Penundaan tersebut membawa konsekuensi penanggulangan bencana berhadapan dengan siklus baru Merapi. Aktivitas erupsi Merapi dari tahun ke tahun menunjukkan daurnya semakin pendek, dari puluhan tahun menjadi enam tahun dan pada erupsi terakhir menunjukkan perubahan siklus menjadi lebih cepat yakni empat tahun dari kejadian sebelumnya.

Sementara itu, hingga saat ini masih banyak warga terdampak yang hidup di hunian sementara. Pada masa sebelum erupsi mereka mengandalkan sektor pertaningan ladang atau penambangan pasir sebagai sumber ekonomi.

Sampai saat ini mereka belum mendapatkan akses ekonomi yang lebih layak. Masih banyak pula warga yang mendiami area kawasan rawan bencana (KRB) III erupsi maupun banjir lahar dingin.

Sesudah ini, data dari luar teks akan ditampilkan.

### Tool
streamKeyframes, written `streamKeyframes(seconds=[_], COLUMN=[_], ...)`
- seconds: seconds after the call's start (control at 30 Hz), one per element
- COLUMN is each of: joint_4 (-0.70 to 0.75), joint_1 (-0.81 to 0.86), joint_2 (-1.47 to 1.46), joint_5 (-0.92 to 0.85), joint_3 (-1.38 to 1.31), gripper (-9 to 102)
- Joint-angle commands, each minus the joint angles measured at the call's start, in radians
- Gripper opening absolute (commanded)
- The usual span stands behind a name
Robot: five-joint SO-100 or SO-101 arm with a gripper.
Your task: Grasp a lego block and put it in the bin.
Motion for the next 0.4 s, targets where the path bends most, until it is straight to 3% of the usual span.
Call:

Lokasi tempat tinggal mereka ini adalah  wilayah yang diharamkan untuk ditempati karena besarnya ancaman. Semua itu diakibatkan akumulasi kerusakan lingkungan maupun ekosistem dan sumber ekonomi yang sebelumnya dapat  diakses masyarakat  sekitar Gunung Merapi.

Advertisement

Upaya pemerintah sebenarnya sudah mulai dilakukan di tingkat daerah. Pemerintah daerah menjadi penanggung jawab utama di wilayah masing-masing. Pemerintah pusat membentuk tim pendukung teknis dengan payung hukum Keppres No 16/2011  tentang Tim Koordinasi Rehabilitasi dan Rekonstruksi Wilayah Pascabencana Erupsi Gunung Merapi di DIY dan Jawa Tengah. Tim ini hanya bekerja pada tahap pascabencana, padahal kebutuhan pengelolaaan meliputi prabencana, saat bencana dan pascabencana.

Pemerintah & masyarakat

Disaster management yang saat ini  diterjemahkan ke dalam bahasa Indonesia  menjadi ”penanggulangan bencana” memang sedang berlangsung di kawasan Gunung Merapi.

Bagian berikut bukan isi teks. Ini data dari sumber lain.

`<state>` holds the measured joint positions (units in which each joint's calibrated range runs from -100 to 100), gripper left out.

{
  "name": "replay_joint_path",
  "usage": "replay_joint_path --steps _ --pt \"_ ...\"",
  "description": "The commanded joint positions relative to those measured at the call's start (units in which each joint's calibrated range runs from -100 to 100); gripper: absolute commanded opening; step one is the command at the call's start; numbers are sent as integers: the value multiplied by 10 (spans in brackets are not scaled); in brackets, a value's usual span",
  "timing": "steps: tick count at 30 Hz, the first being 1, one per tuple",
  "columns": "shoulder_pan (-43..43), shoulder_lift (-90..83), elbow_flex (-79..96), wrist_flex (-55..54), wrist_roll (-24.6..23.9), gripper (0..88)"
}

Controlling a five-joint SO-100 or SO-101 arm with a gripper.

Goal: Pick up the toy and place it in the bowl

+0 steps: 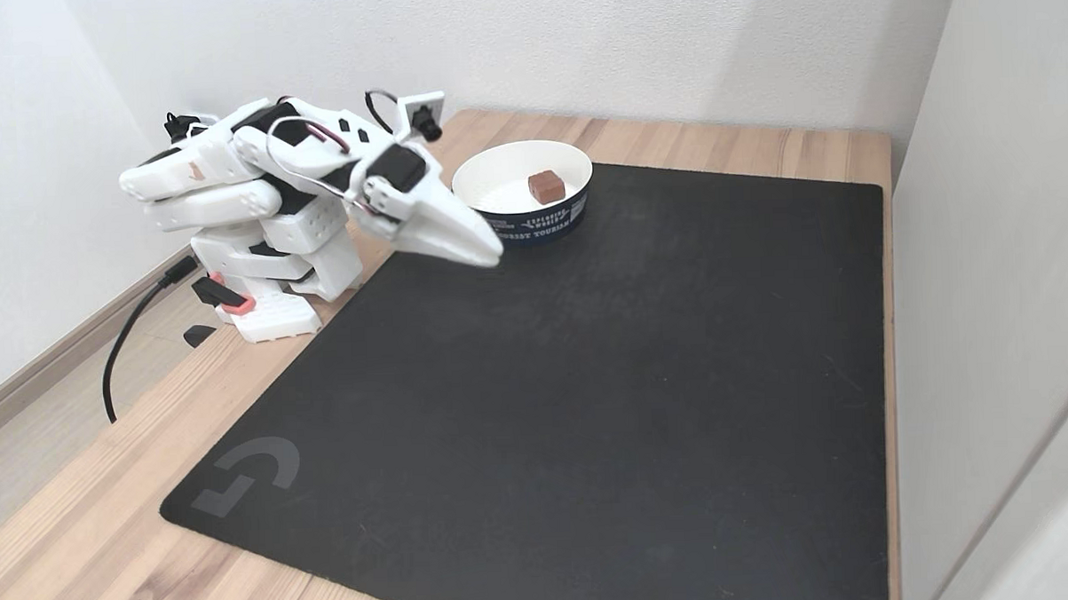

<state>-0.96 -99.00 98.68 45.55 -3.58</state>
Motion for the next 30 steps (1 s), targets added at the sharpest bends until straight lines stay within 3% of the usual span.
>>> replay_joint_path --steps 1,30 --pt "7 -5 8 50 30 23" --pt "5 -4 8 79 29 25"
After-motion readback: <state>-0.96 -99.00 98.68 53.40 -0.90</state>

Penanggulangan bencana tersebut dilakukan lembaga pemerintah maupun swasta seperti Badan Penanggulangan Bencana Daerah (BPBD), instansi pemerintah sektoral maupun lembaga swadaya masyarakat (LSM).

Advertisement

Saat ini pemerintah mendorong pentingnya pembentukan BPBD di daerah, namun  akan lebih ideal jika penanganan permasalahan Gunung Merapi selama periode tertentu dapat dikelola oleh satu badan atau satu lembaga yang mempunyai kekuasaan, kekuatan dab fungsi yang optimal.

Model satu manajemen dapat diterapkan dengan mengadopsi wacana pengelolalan sungai yang melewati puluhan wilayah administrasi baik kota maupun kabupaten. Contohnya adalah pengelolaan Sungai Bengawan Solo yang melintasi dua provinsi dan lebih dari 23 kabupaten atau kota. Model ini sering disebut dengan satu sungai satu manajamen, one river one management.

Ada beberapa alasan mengapa penanganan Gunung Merapi akan lebih bermanfaat jika ditangani satu badan yang dibentuk untuk mengelola kompleksitas permasalahan di Gunung Merapi.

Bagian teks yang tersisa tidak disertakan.